Somewhere below are a line with "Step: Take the" and a later line with "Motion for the". Output exactly those lines and all lines between them.

::::::

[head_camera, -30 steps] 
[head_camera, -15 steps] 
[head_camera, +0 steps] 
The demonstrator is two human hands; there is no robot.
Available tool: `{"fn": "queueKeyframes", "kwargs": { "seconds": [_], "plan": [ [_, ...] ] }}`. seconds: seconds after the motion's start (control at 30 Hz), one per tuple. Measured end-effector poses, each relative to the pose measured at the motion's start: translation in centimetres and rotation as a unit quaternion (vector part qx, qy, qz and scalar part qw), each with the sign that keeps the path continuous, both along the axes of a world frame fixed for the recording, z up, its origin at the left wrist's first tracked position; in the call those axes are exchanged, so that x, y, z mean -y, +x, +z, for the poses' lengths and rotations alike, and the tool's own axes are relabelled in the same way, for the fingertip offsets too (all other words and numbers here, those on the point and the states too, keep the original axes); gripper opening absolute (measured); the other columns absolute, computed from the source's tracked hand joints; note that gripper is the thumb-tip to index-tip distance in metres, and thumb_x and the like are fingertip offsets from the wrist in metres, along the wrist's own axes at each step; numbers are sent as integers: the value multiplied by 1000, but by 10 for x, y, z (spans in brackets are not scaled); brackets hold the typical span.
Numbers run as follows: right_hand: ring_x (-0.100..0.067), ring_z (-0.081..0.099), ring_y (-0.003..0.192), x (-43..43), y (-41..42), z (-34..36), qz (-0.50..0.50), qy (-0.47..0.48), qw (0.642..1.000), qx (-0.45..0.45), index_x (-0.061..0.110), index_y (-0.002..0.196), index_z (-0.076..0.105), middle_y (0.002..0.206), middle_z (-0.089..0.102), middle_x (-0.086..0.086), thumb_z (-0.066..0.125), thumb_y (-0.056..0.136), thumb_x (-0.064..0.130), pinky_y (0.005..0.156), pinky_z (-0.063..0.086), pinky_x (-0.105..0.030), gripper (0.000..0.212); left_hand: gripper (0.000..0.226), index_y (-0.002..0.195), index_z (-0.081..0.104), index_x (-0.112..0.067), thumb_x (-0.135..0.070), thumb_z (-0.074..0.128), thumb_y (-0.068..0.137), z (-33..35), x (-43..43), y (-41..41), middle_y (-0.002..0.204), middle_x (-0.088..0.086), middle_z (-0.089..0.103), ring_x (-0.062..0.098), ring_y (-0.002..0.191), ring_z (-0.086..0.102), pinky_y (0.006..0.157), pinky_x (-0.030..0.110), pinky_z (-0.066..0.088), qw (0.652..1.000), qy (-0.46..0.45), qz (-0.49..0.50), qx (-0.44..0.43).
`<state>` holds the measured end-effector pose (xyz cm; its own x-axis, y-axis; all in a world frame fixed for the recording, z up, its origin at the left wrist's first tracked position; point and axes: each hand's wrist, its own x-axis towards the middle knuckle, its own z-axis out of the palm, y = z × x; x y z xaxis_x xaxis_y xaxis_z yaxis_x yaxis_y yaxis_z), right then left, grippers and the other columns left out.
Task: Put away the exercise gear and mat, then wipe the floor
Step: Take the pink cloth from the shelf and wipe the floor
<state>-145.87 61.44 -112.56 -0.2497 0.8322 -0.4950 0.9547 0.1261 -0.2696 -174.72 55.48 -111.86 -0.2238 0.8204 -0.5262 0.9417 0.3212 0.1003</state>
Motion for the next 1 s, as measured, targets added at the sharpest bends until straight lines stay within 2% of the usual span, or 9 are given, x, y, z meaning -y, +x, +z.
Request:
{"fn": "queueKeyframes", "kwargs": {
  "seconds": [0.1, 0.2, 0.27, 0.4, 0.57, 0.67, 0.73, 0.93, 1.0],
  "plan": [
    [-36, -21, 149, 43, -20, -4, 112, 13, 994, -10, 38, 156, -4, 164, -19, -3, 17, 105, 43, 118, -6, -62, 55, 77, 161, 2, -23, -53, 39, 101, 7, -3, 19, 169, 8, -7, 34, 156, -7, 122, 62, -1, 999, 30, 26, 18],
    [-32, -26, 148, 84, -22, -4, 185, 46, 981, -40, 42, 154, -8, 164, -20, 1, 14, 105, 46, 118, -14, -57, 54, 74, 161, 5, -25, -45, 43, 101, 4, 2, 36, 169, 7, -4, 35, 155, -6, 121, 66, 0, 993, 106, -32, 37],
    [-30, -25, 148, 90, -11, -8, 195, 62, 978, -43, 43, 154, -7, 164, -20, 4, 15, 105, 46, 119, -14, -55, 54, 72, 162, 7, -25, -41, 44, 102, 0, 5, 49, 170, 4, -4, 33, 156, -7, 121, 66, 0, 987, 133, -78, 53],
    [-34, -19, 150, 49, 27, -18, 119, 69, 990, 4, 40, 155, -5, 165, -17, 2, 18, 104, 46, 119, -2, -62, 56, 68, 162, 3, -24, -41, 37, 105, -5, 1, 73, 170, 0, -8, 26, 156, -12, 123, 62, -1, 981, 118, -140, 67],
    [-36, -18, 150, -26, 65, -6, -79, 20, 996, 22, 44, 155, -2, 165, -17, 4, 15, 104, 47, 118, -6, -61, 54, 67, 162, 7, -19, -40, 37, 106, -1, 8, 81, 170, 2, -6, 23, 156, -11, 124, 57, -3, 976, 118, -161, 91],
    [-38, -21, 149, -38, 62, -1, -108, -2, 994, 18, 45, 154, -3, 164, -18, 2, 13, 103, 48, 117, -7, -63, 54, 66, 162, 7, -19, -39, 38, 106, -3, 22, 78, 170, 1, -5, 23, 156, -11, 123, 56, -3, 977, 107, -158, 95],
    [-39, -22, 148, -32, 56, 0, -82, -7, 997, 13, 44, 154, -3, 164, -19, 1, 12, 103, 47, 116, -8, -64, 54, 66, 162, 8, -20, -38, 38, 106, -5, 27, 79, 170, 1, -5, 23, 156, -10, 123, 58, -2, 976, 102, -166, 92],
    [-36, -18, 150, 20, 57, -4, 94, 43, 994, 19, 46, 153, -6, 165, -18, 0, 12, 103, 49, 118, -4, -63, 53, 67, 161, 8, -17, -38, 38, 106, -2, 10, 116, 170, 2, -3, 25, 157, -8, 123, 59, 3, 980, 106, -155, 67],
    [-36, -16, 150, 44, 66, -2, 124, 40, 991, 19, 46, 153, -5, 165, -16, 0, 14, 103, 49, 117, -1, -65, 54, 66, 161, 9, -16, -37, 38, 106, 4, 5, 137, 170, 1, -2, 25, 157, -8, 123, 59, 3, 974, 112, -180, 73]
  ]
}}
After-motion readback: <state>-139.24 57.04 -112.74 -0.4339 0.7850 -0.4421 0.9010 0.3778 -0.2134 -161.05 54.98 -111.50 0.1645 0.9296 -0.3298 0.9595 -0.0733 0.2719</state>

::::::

## Answer area
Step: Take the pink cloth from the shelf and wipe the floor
<state>-145.87 61.44 -112.56 -0.2497 0.8322 -0.4950 0.9547 0.1261 -0.2696 -174.72 55.48 -111.86 -0.2238 0.8204 -0.5262 0.9417 0.3212 0.1003</state>
Motion for the next 1 s, as measured, targets added at the sharpest bends until straight lines stay within 2% of the usual span, or 9 are given, x, y, z meaning -y, +x, +z.

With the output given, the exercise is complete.